Sri Lanka economy posts 4.7% growth in Q2

COLOMBO: Sri Lanka’s market grew 4.7 per share year-on-year from April to June this year, official data showed on Friday, as the island country made progress in emerging from its worst economic crisis in years.

Sri Lanka’s agriculture sector grew 1.7 per cent from a year earlier, industrial output expanded by 10.9 per cent, and services grew by 2.5 per cent, Sri Lanka’s Census and Statistics Department said in a statement.

Lower power and fuel prices, reduced import restrictions, improved tourism and remittances earnings all contributed to a strong rebound, it added.

Struck by a severe dollar shortfall, Sri Lanka’s economy went into freefall in 2022, contracting 7.3 per cent as it grappled with soaring inflation, a sharply weaker currency and a historic foreign debt default.

According to analysts, the US economy has been recovering since receiving a$ 2.9 billion bailout from the International Monetary Fund in March of this year, and it is on track to reach its 3 % growth target after a two-year hiatus.

” This is in-line with expectations, but the third quarter might be difficult because we are seeing almost zero business activity due to the presidential election”, said Dimantha Mathew, head of research at First Capital.

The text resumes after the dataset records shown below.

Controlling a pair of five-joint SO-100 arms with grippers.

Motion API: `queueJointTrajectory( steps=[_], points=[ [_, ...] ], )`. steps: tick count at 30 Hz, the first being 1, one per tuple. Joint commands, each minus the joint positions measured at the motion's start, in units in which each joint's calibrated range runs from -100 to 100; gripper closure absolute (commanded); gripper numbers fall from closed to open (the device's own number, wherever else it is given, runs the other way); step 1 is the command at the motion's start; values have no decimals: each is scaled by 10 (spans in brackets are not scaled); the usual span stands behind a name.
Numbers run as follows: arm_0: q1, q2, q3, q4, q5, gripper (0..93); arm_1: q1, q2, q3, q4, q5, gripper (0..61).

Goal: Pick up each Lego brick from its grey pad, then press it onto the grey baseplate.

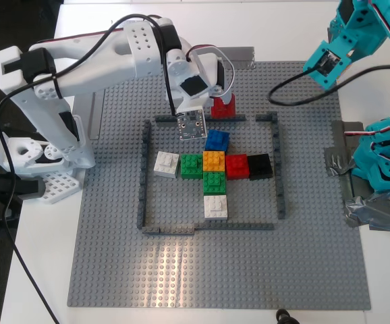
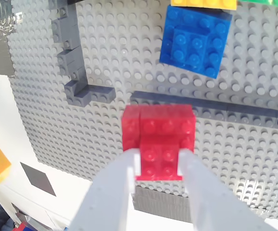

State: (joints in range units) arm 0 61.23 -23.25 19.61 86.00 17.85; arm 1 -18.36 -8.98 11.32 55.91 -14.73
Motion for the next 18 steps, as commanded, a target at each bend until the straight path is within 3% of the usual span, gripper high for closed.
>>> queueJointTrajectory(
  steps=[1, 9, 18],
  points=[
    [-20, -68, 28, 4, 25, 927, 9, -3, -19, -17, 0, 612],
    [-28, -113, 47, 16, 29, 927, 32, -2, 33, -45, 3, 612],
    [-79, -118, 46, 140, 63, 927, 51, -12, 78, -53, 11, 612]
  ],
)
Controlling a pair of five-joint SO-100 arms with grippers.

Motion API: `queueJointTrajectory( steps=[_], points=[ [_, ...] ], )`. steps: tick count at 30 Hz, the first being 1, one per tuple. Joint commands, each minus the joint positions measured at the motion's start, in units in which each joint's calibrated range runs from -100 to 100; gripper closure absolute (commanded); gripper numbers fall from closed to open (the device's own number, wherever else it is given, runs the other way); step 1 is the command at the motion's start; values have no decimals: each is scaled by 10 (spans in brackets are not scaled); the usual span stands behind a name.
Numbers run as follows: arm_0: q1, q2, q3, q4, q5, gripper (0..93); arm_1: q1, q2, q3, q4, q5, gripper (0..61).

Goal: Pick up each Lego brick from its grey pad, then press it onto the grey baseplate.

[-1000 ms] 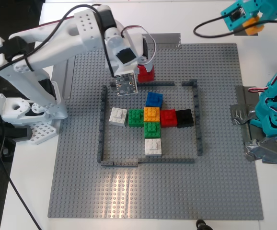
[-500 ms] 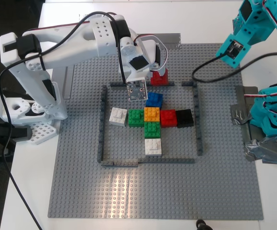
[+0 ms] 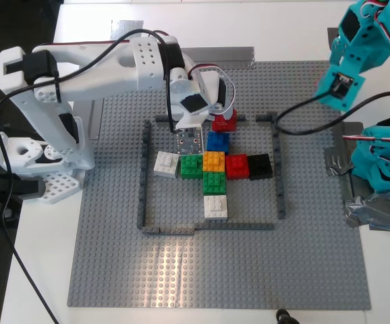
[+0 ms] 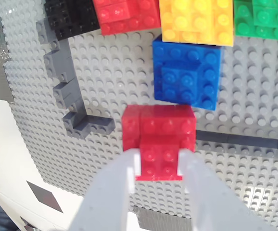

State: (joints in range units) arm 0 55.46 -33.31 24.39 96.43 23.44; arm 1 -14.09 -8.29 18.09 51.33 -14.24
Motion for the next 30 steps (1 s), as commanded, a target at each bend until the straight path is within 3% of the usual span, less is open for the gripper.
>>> queueJointTrajectory(
  steps=[1, 7, 16, 21, 27, 30],
  points=[
    [-30, -17, -1, 36, 7, 927, 10, -22, 16, -9, 7, 612],
    [-87, -61, 12, 36, -7, 927, 7, -36, 21, -8, 8, 612],
    [-265, -192, 85, 36, -58, 927, -5, -35, -4, -6, 8, 612],
    [-332, -199, 80, 36, -65, 927, -15, -32, -8, -20, 9, 609],
    [-420, -198, 73, -13, -123, 927, -31, -15, -21, -6, 16, 610],
    [-472, -196, 59, -20, -178, 927, -36, -6, -22, -2, 20, 610]
  ],
)
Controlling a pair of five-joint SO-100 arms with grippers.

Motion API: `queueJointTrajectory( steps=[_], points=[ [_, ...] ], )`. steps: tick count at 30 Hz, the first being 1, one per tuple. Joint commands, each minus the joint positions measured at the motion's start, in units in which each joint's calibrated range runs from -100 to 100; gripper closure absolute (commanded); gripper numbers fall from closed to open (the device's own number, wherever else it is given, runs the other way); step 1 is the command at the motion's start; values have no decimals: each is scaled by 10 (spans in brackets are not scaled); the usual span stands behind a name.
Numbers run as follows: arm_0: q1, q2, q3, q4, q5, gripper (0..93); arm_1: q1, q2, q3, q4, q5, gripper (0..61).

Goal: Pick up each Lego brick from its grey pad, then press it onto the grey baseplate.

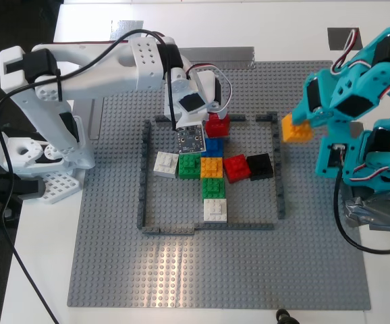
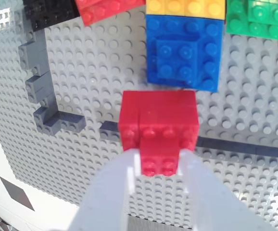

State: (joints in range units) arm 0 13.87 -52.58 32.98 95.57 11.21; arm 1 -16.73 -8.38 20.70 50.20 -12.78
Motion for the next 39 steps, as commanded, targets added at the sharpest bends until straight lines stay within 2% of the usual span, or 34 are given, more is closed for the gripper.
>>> queueJointTrajectory(
  steps=[1, 7, 11, 16, 19, 24, 27, 29, 39],
  points=[
    [-79, 1, -30, -12, -78, 927, -11, -2, -48, 10, 5, 610],
    [-181, 71, -47, -12, -181, 927, -15, 6, -58, 43, -4, 610],
    [-225, 122, -81, -12, -208, 927, -12, 7, -54, 46, -4, 610],
    [-246, 182, -119, -43, -216, 927, -6, 7, -45, 39, -1, 609],
    [-247, 214, -131, -66, -216, 927, -1, 2, -31, 24, 0, 566],
    [-247, 260, -135, -95, -211, 927, -1, -2, -21, 14, 5, 560],
    [-247, 284, -135, -98, -211, 927, -2, 0, -21, 16, 5, 563],
    [-247, 303, -135, -99, -211, 927, -4, 1, -22, 22, 7, 598],
    [-241, 362, -135, -107, -211, 927, -9, 7, -17, 31, 5, 604]
  ],
)
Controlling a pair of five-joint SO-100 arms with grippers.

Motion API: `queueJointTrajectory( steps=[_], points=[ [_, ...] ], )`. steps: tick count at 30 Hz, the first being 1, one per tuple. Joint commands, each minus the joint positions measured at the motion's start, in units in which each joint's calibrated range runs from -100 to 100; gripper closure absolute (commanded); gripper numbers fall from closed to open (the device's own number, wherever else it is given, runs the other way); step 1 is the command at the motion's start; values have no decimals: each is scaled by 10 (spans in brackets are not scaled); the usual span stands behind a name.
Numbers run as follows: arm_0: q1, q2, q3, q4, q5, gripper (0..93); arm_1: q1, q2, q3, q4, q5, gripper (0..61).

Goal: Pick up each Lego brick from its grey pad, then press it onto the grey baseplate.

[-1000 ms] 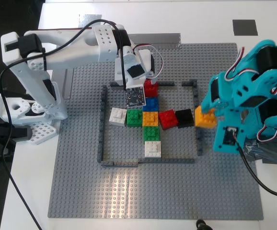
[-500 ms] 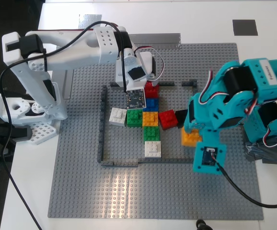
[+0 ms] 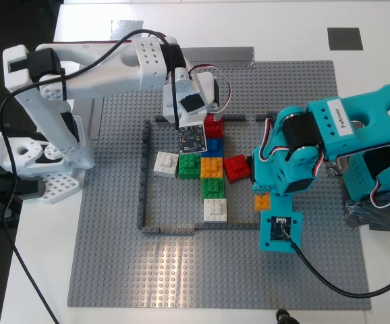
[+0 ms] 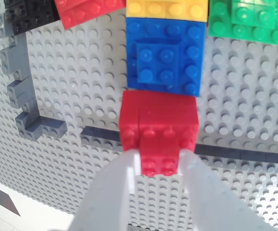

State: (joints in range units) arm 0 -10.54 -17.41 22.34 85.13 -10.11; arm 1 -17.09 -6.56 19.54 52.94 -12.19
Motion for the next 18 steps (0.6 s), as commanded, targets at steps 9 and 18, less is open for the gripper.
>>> queueJointTrajectory(
  steps=[9, 18],
  points=[
    [19, 54, -29, -33, 13, 927, -9, -5, 4, 5, 3, 521],
    [33, 104, -76, -40, 18, 927, -4, -4, 2, 11, 2, 431]
  ],
)
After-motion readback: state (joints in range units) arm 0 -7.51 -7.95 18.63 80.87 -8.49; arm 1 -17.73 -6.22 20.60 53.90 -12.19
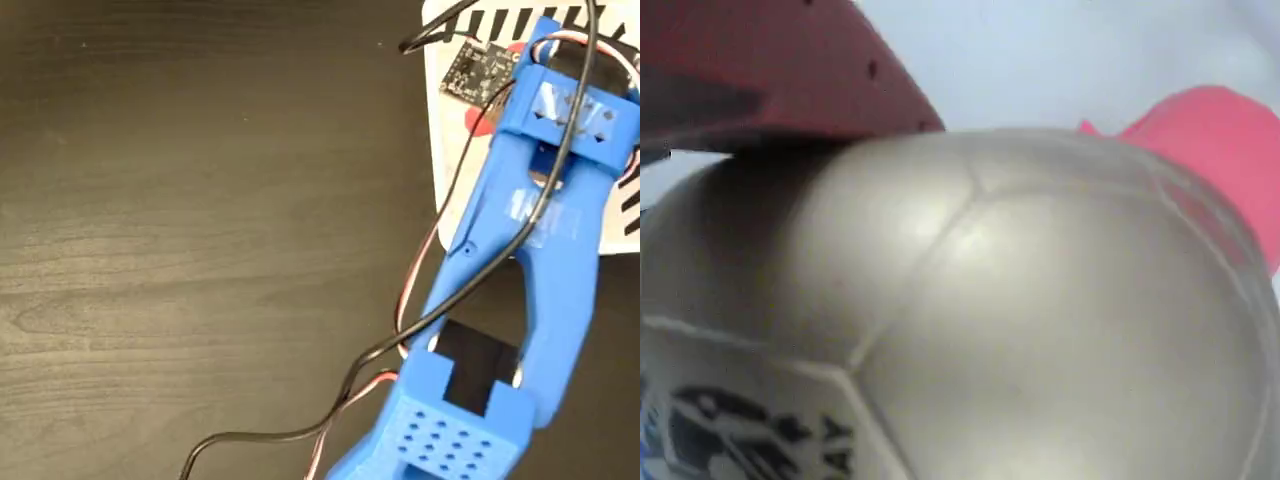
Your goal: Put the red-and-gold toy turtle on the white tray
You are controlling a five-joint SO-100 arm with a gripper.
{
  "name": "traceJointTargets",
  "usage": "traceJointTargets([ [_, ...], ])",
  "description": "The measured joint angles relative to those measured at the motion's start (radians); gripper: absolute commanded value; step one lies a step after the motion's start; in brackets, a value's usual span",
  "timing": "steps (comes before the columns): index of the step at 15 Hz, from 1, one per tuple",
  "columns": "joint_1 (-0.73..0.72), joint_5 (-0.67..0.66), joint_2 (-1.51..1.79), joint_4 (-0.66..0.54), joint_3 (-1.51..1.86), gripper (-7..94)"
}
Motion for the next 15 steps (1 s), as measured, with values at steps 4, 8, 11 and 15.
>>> traceJointTargets([
  [4, 0.0, -0.014, 0.0, 0.0, 0.028, 54],
  [8, 0.009, -0.032, 0.0, 0.0, 0.028, 59],
  [11, 0.015, -0.032, 0.0, -0.006, 0.051, 65],
  [15, 0.014, -0.034, 0.0, -0.018, 0.077, 65],
])
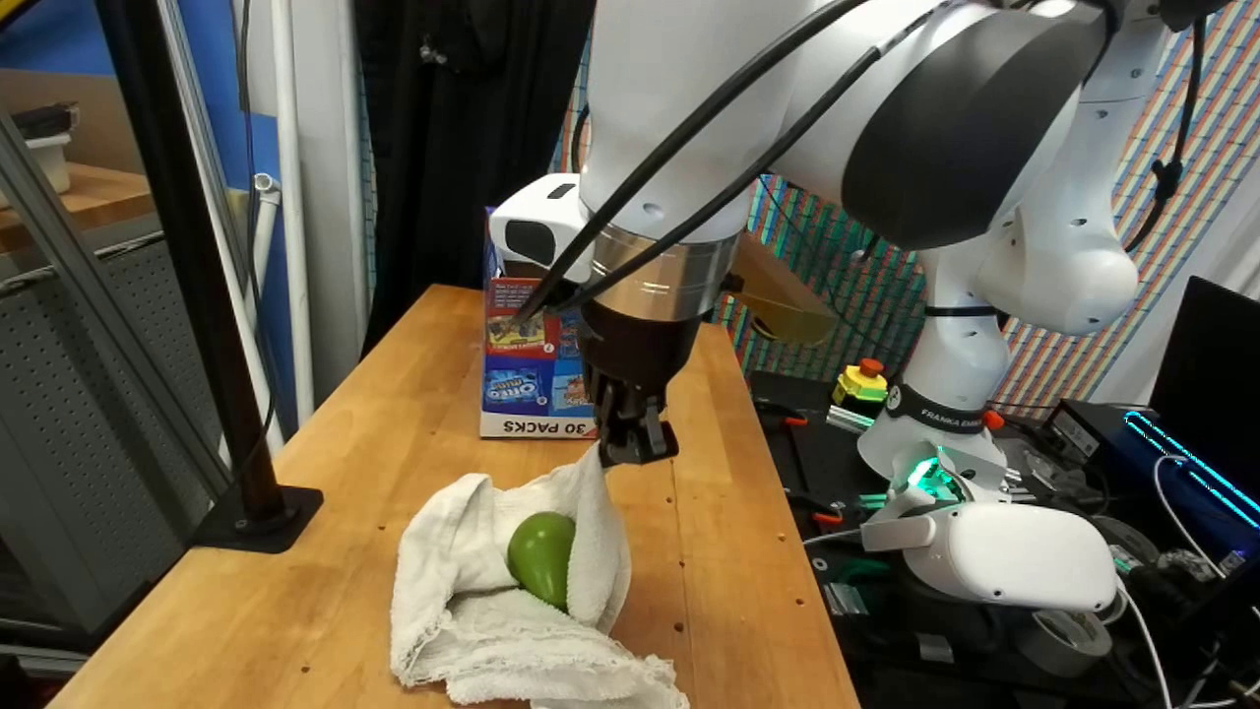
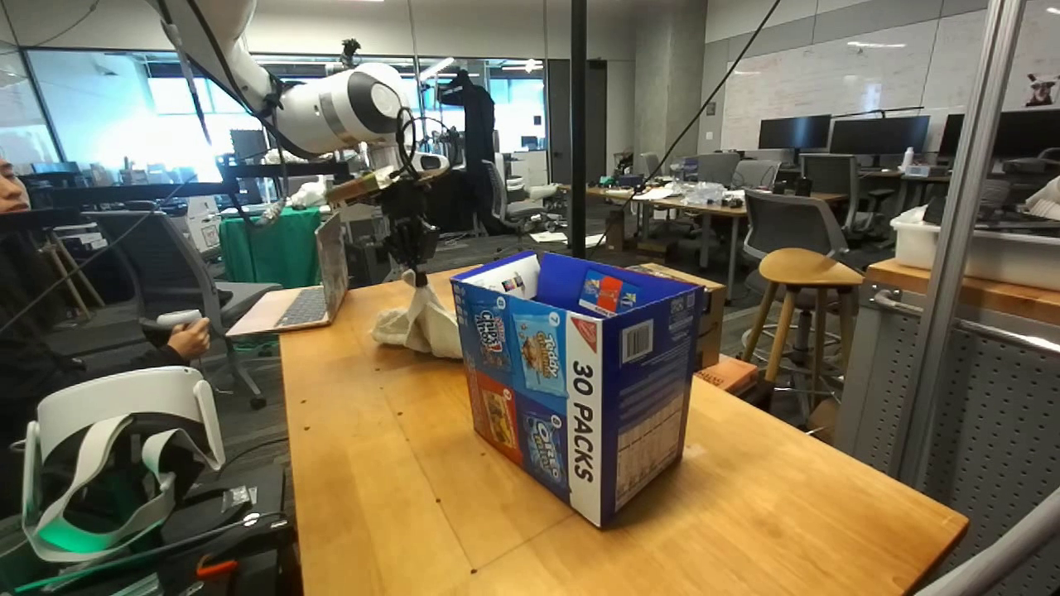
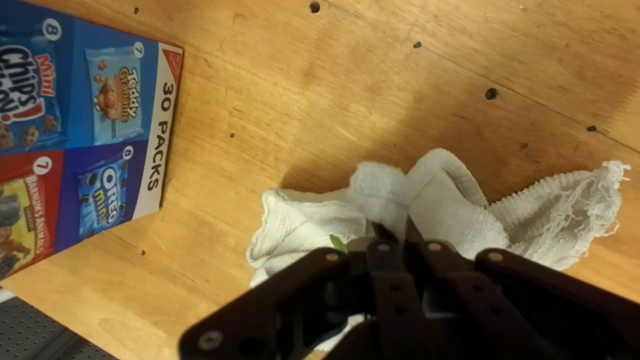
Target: Pick up the avocado and wrap it on the cloth, then pick up the cloth and put it in the box
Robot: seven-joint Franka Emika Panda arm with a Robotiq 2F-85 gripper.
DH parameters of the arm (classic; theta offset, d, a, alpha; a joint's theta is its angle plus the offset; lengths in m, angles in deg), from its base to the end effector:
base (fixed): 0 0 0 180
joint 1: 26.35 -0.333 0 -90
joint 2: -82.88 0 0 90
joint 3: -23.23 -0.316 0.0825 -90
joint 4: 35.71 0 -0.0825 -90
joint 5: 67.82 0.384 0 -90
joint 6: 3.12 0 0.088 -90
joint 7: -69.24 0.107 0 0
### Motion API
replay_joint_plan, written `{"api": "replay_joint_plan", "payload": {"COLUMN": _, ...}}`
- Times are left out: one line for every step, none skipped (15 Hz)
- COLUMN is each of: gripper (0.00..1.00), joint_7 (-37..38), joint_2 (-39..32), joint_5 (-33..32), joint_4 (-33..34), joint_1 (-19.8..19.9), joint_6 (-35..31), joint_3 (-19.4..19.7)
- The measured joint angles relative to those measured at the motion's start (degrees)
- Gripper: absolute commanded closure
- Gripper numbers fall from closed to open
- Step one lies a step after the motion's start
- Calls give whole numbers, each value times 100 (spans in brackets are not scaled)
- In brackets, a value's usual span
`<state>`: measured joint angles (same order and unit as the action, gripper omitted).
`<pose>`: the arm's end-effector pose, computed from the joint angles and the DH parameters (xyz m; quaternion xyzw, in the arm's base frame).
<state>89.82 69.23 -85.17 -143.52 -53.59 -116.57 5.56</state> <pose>0.4430 0.4032 0.3798 0.9546 0.2743 0.0015 0.1162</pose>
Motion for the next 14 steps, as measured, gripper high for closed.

” We may see growth in the 1 to 2 percent range in 3Q, but we still believe we will experience 3 % growth for the entire year.”

The winner of the IMF program’s tough reforms, including higher taxes and revamping loss-making state corporations, will be in charge of Sri Lanka’s presidential election on September 21.

After reserves reached US$ 5.95 billion at the end of August, public revenue is anticipated to increase as a result of the removal of car import restrictions starting in February 2025.

At a meeting on Friday, the cabinet approved a lower direct income tax, which will be included in the interim budget to be presented to parliament in November, boosting public spending.

Sri Lanka’s central bank has slashed policy rates by 750 basis points since June 2023 taking advantage of declining inflation, which hit 0.5 per cent at the end of last month.